Apache-Colton Series
Page 185
It’ll never work, Pace!
But when he drew close enough for their eyes to meet, they both knew it was her only chance.
In her mind she heard the echo of her own childish voice. Faster! Faster, Uncle Pace!
Hooves thundered, but her heartbeat was louder. Dust swirled, and she swore there was more in her mouth than in the air. She turned and ran slightly to one side of the oncoming horse. When Pace reached her, she leaped in the air, wrapped both her arms around his outstretched one and held on for her life.
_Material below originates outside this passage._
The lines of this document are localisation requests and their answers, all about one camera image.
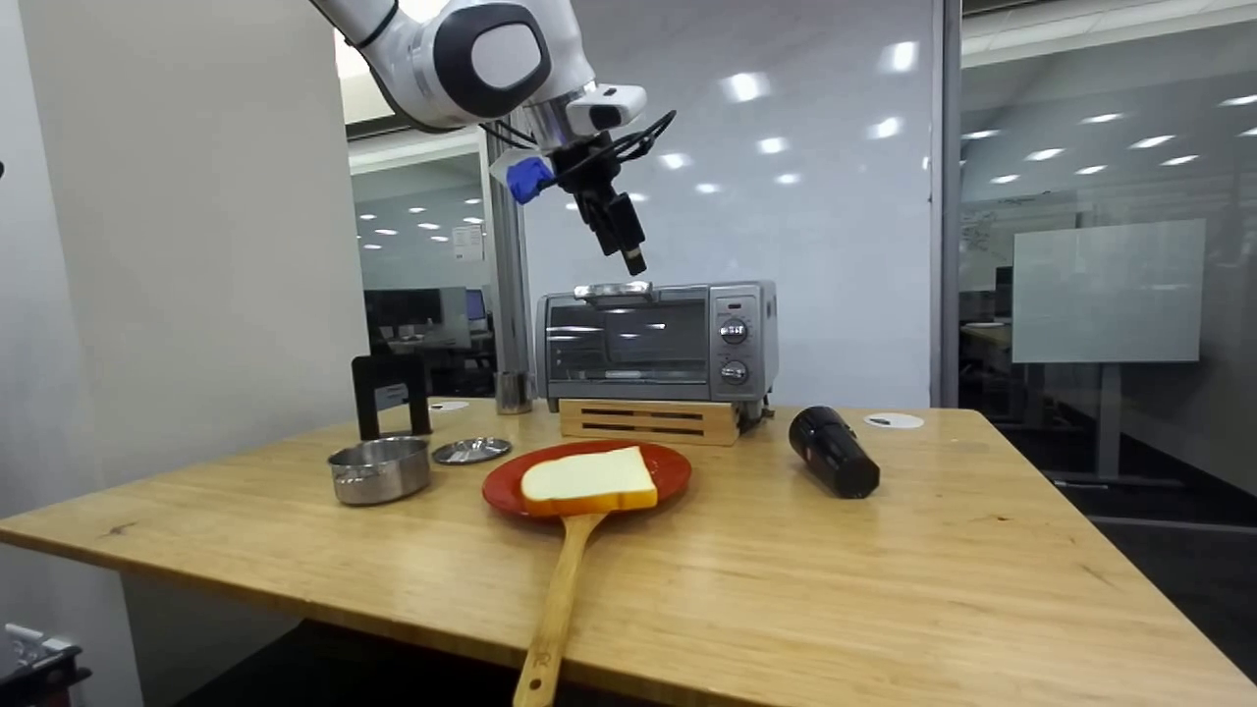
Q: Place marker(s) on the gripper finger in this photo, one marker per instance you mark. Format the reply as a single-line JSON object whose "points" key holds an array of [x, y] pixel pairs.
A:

The momentum of the horse carried her into the air.
Pace grunted and used every ounce of strength to swing her up behind him. His arm felt like it was being ripped from its socket. The sudden extra weight threw the buckskin off stride, but he got his feet back under himself quick enough. Pace had time for one fleeting thought as he gouged his spurs into the horse’s flanks. Damn, Jo, you’ve put on weight.
The horse lunged forward and Pace gave a wild Apache cry of victory. Joanna echoed his cry and wrapped her arms tight around his waist. He had barely noticed that she wore a gunbelt across her chest like a bandoleer, but he noticed now, for the bullets in the belt gouged into his back. It took him a full second to realize what else he felt pressed against his back. Joanna hadn’t merely put on weight, she’d put on size and shape, too. No child, this, for those were a woman’s breasts pressed flush against him. Sometime while he wasn’t looking, Joanna had grown up.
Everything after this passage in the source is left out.